#### What this task involves
Set the listing down once more, exactly as given.

#### Available data
"""

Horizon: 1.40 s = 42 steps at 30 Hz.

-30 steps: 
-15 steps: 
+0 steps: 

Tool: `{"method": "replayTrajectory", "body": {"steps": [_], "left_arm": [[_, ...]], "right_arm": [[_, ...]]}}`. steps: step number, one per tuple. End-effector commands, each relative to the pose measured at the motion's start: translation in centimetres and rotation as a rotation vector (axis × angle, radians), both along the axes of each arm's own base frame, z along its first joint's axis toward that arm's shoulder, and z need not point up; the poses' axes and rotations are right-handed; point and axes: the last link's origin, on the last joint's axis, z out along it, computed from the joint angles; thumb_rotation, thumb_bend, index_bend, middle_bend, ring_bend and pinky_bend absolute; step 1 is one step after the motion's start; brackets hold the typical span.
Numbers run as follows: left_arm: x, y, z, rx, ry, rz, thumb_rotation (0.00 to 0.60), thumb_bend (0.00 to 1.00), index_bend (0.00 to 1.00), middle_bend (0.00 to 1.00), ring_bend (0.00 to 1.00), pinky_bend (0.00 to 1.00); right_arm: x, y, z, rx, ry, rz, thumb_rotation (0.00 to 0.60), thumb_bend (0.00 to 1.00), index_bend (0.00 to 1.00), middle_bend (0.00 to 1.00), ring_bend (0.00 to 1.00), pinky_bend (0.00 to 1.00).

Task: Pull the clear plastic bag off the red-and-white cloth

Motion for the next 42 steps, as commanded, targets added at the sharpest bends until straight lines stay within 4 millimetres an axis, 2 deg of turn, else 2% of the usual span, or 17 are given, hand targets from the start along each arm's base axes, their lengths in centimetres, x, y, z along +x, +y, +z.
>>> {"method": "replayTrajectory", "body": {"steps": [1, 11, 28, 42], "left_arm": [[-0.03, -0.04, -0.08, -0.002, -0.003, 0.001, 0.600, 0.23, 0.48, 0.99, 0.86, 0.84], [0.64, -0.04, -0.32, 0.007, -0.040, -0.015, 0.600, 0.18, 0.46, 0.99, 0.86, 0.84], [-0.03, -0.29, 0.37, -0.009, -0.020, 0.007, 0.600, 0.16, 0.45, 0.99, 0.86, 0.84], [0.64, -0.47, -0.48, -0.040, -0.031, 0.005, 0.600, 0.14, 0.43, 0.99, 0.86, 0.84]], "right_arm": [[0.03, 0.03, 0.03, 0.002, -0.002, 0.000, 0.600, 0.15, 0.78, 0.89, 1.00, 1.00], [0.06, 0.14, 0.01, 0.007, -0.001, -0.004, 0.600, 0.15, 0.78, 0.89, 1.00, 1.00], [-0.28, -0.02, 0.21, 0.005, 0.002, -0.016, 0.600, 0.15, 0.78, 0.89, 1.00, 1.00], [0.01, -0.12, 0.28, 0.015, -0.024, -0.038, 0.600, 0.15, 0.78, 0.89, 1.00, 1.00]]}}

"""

#### Finished exercise
Horizon: 1.40 s = 42 steps at 30 Hz.

-30 steps: 
-15 steps: 
+0 steps: 

Tool: `{"method": "replayTrajectory", "body": {"steps": [_], "left_arm": [[_, ...]], "right_arm": [[_, ...]]}}`. steps: step number, one per tuple. End-effector commands, each relative to the pose measured at the motion's start: translation in centimetres and rotation as a rotation vector (axis × angle, radians), both along the axes of each arm's own base frame, z along its first joint's axis toward that arm's shoulder, and z need not point up; the poses' axes and rotations are right-handed; point and axes: the last link's origin, on the last joint's axis, z out along it, computed from the joint angles; thumb_rotation, thumb_bend, index_bend, middle_bend, ring_bend and pinky_bend absolute; step 1 is one step after the motion's start; brackets hold the typical span.
Numbers run as follows: left_arm: x, y, z, rx, ry, rz, thumb_rotation (0.00 to 0.60), thumb_bend (0.00 to 1.00), index_bend (0.00 to 1.00), middle_bend (0.00 to 1.00), ring_bend (0.00 to 1.00), pinky_bend (0.00 to 1.00); right_arm: x, y, z, rx, ry, rz, thumb_rotation (0.00 to 0.60), thumb_bend (0.00 to 1.00), index_bend (0.00 to 1.00), middle_bend (0.00 to 1.00), ring_bend (0.00 to 1.00), pinky_bend (0.00 to 1.00).

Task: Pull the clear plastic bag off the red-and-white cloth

Motion for the next 42 steps, as commanded, targets added at the sharpest bends until straight lines stay within 4 millimetres an axis, 2 deg of turn, else 2% of the usual span, or 17 are given, hand targets from the start along each arm's base axes, their lengths in centimetres, x, y, z along +x, +y, +z.
>>> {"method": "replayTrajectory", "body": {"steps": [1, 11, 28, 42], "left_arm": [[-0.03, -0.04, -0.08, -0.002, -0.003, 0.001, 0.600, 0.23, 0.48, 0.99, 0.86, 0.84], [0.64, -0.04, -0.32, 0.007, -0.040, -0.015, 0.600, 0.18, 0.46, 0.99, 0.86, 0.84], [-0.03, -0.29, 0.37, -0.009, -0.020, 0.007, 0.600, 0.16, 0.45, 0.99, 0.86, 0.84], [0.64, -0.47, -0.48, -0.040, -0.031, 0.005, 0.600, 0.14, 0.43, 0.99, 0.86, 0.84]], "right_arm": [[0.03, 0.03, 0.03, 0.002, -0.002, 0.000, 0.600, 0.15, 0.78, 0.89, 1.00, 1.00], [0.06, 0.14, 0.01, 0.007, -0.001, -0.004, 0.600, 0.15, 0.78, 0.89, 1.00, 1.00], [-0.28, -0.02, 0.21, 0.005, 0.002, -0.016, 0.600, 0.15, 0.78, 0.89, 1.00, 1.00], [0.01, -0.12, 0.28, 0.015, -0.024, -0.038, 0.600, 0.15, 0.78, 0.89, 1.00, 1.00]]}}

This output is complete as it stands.